VIRGINIA HININGER

March 21, 2022

LAMAR- A celebration of her life will be held at 2 p.m. Friday, at Daniel Funeral Home for Virginia Abbie (Fry) Hininger, 90, a life-long Barton County resident who died Saturday, March 19, 2022, after a long illness and residence at Truman Healthcare and Rehabilitation in Lamar. Interment will follow at Oak Grove Cemetery in Oakton.

Visitation will be held prior to the service, beginning at 1 p.m.

In lieu of flowers, contributions in her honor may be made to the Oak Grove Cemetery Fund or the Lamar Animal Shelter.

The obituary may be viewed at www.dfhlamar.com.

Survivors include her son, Danny Hininger and wife Patty, Lamar; her daughter, Lisa Friedemann and husband Mike, Lamar; her sister, Carolyn Ettleman and husband Fred, Rye, Colo.; three grandchildren, Margie Bowman, Lamar, Elizabeth Hininger, Joplin and Andrea Martin and husband Donny, Seneca; nine great-grandchildren, three great-great grandchildren and several cousins, nieces and nephews.

She was preceded in death by her husband, Earl Hininger; four brothers, Carl, Steve, Bill and Frank Fry and her only grandson, Lewis Hininger.

Mrs. Hininger was born Nov. 2, 1931, the second of six children born to Alfred and Clara (Stephens) Fry, in a tenant farmhouse east of Lamar at the height of the Great Depression. During her youth she worked alongside her father and brothers in the fields and barns, tending to crops and animals. She attended various rural one-room schools and graduated from Lamar High School in 1949.

She married the love of her life, Earl M. Hininger, on April 15, 1951, at Oakton Methodist Church. They raised their two children and worked and expanded their farm together until his untimely death in 1969. She continued to farm with her son full-time until 1984 and raised Hereford cattle for several more years. It was rare at that time for a woman to run a farming operation. In semi-retirement she worked part-time at the Barton County Health Department.

Her unwavering faith in God, her personal relationship with the Lord and the comfort of the Holy Spirit and biblical scripture carried her through life’s challenges and sorrows, always looking forward to the promise of eternal life through Jesus Christ her Savior. Along the path of her Christian journey she was active in the Oakton United Methodist Church, United Methodist Women, bible study groups and Women’s Aglow Fellowship.

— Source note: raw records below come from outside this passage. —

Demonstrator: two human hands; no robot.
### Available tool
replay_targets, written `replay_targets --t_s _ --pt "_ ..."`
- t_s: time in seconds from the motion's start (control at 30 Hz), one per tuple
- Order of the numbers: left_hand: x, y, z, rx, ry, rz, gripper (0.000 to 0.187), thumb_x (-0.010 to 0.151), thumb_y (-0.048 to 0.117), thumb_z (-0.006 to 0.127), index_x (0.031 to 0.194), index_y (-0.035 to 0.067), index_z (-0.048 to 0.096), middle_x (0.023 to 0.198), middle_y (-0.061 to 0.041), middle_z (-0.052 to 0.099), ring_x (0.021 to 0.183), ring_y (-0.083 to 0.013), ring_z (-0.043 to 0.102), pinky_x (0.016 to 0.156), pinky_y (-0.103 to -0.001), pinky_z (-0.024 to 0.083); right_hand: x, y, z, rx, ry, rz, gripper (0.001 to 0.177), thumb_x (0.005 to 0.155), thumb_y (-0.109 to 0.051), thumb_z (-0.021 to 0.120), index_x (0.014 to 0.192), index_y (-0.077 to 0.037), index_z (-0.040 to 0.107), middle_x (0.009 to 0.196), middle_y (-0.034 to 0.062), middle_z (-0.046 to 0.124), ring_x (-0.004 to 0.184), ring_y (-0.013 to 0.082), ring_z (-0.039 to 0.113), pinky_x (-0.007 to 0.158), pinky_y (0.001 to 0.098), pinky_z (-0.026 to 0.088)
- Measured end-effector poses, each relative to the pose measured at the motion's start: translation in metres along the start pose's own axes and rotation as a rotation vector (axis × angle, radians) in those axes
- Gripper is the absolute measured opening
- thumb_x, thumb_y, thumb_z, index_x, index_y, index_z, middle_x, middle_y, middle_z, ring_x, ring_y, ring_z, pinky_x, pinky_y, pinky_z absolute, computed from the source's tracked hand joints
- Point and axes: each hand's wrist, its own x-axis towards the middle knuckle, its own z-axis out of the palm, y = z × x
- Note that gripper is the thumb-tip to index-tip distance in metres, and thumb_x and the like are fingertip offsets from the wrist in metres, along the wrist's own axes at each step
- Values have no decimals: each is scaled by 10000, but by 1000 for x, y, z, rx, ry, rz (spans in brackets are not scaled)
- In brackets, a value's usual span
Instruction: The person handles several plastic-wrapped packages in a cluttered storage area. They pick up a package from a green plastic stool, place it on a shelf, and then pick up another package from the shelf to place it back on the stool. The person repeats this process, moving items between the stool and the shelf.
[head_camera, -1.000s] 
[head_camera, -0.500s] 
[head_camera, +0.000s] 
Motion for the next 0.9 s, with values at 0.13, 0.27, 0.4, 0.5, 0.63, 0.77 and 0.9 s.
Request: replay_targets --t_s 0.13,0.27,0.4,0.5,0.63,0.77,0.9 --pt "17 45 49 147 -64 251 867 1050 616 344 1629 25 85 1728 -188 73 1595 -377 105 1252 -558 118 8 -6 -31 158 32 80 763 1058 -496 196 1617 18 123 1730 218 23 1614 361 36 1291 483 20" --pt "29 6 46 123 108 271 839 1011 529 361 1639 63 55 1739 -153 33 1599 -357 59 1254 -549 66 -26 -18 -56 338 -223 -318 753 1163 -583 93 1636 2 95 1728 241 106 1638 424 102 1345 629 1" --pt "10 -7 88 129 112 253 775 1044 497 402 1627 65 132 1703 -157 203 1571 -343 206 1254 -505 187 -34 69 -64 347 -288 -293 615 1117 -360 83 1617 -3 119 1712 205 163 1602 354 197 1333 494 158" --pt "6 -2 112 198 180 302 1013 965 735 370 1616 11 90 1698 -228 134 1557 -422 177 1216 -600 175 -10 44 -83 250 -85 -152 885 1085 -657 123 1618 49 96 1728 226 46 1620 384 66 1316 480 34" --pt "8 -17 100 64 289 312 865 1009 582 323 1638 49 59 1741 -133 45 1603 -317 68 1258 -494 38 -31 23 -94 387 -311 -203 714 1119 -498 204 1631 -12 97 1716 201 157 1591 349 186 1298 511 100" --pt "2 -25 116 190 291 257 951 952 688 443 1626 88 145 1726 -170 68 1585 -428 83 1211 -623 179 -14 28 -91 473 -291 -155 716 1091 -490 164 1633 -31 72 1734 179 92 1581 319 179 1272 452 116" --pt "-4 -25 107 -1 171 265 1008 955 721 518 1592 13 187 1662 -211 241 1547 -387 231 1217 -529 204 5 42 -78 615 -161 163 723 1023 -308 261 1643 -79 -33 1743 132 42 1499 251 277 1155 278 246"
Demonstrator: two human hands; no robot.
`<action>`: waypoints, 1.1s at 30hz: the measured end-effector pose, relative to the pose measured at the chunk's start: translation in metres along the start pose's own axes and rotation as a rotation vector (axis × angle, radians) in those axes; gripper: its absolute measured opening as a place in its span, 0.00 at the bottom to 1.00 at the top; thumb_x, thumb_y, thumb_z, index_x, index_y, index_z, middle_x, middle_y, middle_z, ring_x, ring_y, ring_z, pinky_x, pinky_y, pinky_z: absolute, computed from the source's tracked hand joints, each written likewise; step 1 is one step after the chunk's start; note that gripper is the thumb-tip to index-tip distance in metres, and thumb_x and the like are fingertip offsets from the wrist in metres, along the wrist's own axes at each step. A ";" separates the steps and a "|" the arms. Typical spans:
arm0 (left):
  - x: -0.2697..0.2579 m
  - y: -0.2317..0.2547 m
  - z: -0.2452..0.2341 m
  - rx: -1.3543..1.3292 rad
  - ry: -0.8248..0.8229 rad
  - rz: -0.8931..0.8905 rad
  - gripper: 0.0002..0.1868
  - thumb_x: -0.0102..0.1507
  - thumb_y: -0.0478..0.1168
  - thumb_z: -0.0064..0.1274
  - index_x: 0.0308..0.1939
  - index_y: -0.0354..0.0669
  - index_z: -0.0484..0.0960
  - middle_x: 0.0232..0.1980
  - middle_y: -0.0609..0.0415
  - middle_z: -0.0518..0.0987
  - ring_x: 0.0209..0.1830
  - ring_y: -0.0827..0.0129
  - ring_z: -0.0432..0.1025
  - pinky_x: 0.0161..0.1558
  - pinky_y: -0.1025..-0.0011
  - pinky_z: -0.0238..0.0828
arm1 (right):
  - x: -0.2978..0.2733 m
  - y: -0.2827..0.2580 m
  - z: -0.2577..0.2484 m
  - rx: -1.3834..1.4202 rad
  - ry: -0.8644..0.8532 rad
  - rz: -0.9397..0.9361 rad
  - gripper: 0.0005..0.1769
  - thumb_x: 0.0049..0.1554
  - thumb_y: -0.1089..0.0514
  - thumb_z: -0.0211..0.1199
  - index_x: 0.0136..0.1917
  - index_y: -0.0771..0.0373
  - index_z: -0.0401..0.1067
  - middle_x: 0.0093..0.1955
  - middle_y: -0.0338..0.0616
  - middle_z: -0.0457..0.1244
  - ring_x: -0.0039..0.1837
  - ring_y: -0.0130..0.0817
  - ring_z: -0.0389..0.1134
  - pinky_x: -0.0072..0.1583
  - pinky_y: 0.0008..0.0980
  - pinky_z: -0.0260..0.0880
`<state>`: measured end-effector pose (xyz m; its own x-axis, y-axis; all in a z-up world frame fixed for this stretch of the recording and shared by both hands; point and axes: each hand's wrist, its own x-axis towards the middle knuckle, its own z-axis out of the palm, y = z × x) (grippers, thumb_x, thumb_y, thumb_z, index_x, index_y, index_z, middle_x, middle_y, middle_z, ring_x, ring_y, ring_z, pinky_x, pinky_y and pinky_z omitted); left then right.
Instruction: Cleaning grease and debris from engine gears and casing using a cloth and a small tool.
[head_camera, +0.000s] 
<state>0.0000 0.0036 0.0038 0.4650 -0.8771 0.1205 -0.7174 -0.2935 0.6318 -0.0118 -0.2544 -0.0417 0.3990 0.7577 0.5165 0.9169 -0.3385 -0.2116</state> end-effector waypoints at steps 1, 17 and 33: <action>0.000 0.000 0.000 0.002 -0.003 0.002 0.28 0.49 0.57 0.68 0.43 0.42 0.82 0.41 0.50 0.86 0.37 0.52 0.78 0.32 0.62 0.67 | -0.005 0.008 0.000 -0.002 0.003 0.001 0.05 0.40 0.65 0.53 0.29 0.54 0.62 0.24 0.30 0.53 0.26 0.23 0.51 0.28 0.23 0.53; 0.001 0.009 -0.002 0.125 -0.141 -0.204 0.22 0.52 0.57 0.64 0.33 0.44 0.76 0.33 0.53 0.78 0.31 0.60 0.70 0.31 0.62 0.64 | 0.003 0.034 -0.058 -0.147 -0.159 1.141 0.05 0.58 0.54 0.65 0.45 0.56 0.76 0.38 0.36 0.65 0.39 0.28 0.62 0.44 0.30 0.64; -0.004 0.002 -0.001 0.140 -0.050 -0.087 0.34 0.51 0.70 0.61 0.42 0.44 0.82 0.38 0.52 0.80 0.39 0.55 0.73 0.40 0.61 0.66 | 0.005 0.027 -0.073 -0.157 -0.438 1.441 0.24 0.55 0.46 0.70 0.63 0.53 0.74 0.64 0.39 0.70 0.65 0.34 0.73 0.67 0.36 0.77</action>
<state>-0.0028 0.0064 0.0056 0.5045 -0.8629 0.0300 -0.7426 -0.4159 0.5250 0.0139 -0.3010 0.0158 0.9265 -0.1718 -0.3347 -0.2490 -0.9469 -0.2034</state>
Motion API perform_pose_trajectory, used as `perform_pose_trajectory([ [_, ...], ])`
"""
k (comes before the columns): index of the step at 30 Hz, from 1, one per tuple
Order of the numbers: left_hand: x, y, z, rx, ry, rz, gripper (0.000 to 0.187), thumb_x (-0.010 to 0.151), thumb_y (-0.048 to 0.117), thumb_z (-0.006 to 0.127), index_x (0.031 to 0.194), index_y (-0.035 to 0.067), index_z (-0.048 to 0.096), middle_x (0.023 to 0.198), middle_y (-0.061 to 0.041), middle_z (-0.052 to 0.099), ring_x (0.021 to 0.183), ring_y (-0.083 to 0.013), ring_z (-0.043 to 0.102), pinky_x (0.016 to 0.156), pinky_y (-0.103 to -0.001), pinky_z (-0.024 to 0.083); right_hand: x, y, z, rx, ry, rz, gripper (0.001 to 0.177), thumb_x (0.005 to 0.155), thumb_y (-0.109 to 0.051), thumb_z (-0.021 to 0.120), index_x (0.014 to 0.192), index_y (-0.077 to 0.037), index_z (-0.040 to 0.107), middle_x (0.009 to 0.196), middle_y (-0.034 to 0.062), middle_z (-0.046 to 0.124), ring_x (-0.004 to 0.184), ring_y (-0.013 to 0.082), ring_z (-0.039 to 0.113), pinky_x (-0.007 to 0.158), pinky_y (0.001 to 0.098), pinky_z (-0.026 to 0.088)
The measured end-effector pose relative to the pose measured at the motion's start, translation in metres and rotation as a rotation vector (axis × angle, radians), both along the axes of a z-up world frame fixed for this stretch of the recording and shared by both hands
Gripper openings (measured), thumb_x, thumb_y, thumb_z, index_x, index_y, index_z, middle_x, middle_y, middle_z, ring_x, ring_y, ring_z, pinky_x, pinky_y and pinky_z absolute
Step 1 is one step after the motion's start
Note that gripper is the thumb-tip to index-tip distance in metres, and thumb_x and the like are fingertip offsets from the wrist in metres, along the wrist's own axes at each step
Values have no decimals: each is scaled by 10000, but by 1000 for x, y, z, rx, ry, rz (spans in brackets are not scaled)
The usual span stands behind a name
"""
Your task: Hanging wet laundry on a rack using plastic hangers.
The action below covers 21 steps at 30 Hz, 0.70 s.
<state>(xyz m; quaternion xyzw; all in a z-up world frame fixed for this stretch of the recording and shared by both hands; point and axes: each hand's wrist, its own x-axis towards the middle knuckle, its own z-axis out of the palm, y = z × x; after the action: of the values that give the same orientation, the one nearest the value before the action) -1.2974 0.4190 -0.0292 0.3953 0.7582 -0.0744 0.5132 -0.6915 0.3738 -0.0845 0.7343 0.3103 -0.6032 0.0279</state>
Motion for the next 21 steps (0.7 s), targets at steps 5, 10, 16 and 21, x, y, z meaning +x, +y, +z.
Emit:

In her retirement years she enjoyed tending and sharing the bounty of her large vegetable garden, baking, especially homemade rolls and pies, listening to gospel music and the companionship of her Australian Shepherd dogs and several barn cats throughout the years. She also enjoyed traveling, especially her annual Fall trips to visit her sister’s family in Colorado and witness the beauty of the Fall foliage of the aspen trees in the Rocky Mountains.